Very eloquent I would say.... exercising the power of fluent, forceful, and appropriate speech....legislating from the bench and finding imaginary rights where none
exist requires a certain about of incoherent logic and that needed to be pointed out.
Akin to finding the freedom to kill unborn infants on demand hiding under the guise of privacy.....a stunning find that would have Madison and Jefferson gaping with open mouths.....

Yes, who ever would think that that intimacy and spirituality were freedoms in the context of same sex marriage hiding in the Constitution....certainly not the
"Founding Fathers"......the majority opinion was a
coup d'état accomplished by bastardizing and corrupting the purpose and meaning of what they wrote so long ago....

Yes....eloquent is way I would describe it.....
 
scotus-scandal800.png

Dailykos? Really? You don't expect them to show how Obama himself did what he now says is wrong do you?
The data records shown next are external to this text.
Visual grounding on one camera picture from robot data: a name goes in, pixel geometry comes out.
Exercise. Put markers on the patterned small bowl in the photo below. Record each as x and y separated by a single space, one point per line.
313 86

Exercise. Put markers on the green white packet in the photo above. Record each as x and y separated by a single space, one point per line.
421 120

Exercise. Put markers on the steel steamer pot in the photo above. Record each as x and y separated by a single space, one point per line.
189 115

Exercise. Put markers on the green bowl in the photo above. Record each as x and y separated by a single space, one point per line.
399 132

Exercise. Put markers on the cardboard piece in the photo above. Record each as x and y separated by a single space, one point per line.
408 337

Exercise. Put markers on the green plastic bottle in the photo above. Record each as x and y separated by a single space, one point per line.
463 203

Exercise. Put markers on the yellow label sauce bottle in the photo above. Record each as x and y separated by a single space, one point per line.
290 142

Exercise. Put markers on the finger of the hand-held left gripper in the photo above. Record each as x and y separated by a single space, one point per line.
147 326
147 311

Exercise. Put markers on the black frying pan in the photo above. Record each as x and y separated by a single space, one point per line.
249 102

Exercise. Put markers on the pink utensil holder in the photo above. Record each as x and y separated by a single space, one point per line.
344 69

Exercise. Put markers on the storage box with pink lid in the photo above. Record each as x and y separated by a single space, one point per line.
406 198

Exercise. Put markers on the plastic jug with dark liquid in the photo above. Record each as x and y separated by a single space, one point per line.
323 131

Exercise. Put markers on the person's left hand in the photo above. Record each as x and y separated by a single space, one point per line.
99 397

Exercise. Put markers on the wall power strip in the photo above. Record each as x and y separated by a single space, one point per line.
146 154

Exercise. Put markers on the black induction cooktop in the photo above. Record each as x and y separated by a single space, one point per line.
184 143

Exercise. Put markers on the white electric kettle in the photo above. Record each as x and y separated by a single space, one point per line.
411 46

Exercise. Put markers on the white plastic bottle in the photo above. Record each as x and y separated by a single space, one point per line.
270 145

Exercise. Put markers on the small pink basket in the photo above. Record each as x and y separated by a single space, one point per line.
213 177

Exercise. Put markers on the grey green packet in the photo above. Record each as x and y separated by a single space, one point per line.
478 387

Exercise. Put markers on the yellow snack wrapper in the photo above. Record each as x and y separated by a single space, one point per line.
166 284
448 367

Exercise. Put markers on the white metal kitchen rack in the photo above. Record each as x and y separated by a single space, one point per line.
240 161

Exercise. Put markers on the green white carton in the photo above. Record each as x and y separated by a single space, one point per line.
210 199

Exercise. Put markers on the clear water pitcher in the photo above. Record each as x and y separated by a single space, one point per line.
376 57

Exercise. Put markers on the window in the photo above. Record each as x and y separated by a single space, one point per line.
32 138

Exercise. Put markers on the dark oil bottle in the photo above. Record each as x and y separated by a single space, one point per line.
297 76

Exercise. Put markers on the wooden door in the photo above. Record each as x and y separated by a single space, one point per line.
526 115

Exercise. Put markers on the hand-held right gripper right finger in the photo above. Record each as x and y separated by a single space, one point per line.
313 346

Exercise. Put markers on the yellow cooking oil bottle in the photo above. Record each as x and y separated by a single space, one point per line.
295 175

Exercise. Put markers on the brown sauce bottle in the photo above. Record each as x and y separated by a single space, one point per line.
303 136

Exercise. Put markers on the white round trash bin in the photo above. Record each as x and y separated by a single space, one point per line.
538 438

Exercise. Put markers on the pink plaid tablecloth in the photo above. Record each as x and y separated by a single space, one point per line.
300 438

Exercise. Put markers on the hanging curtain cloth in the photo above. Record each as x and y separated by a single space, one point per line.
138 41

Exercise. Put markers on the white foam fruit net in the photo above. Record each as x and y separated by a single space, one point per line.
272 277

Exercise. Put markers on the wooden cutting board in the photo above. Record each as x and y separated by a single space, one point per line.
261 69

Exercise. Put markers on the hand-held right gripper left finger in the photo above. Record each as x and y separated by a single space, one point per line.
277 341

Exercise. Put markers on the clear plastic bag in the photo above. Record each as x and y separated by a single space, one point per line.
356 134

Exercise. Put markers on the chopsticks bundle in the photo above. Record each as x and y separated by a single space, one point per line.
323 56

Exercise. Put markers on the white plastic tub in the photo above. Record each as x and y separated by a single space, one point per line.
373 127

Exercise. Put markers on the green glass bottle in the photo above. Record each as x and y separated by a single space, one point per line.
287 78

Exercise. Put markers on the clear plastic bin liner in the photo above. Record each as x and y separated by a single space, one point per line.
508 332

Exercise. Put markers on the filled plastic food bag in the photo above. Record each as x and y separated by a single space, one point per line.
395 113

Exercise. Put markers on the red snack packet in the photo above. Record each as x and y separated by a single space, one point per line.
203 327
You don't expect them to show how Democrats did to Robert Bork what they now say is wrong?
 
Scalia always whined about substantive due process and incorporation via the 14th ammendment throughout his entire career, he wanted to tear down Roe v. Wade, Brown v. Board of Education, and all the cases that it was based upon. But then a gun case comes up to him, and in an act of total hypocrisy, he entirely reverses his position and bases his opinion on, guess what, substantive due process and incorporation via the 14th amendment. He's a hypocrite and twisted the constitution however he wanted to shove rightist ideology down the throats of the American people.
 
It isn't the fault of the court if people in the past were not smart enough to see the clear conclusions of their own words and violated their own laws. Any obvious reading of the 14th amendment precludes racial discrimination, but for the longest time the court upheld racial discrimination. Why? Because they were cowards. Because they bowed to the political pressure of the day. We are not bound by their lack of foresight.
 
They should pass a law abolishing corporations, and then pass a new law establishing a new form of legal contract that is equivalent in every sense except not having the rights of persons or being recognized as such.

Corporations are creatures of the law, they have no right to exist outside of the laws strict legal bindings.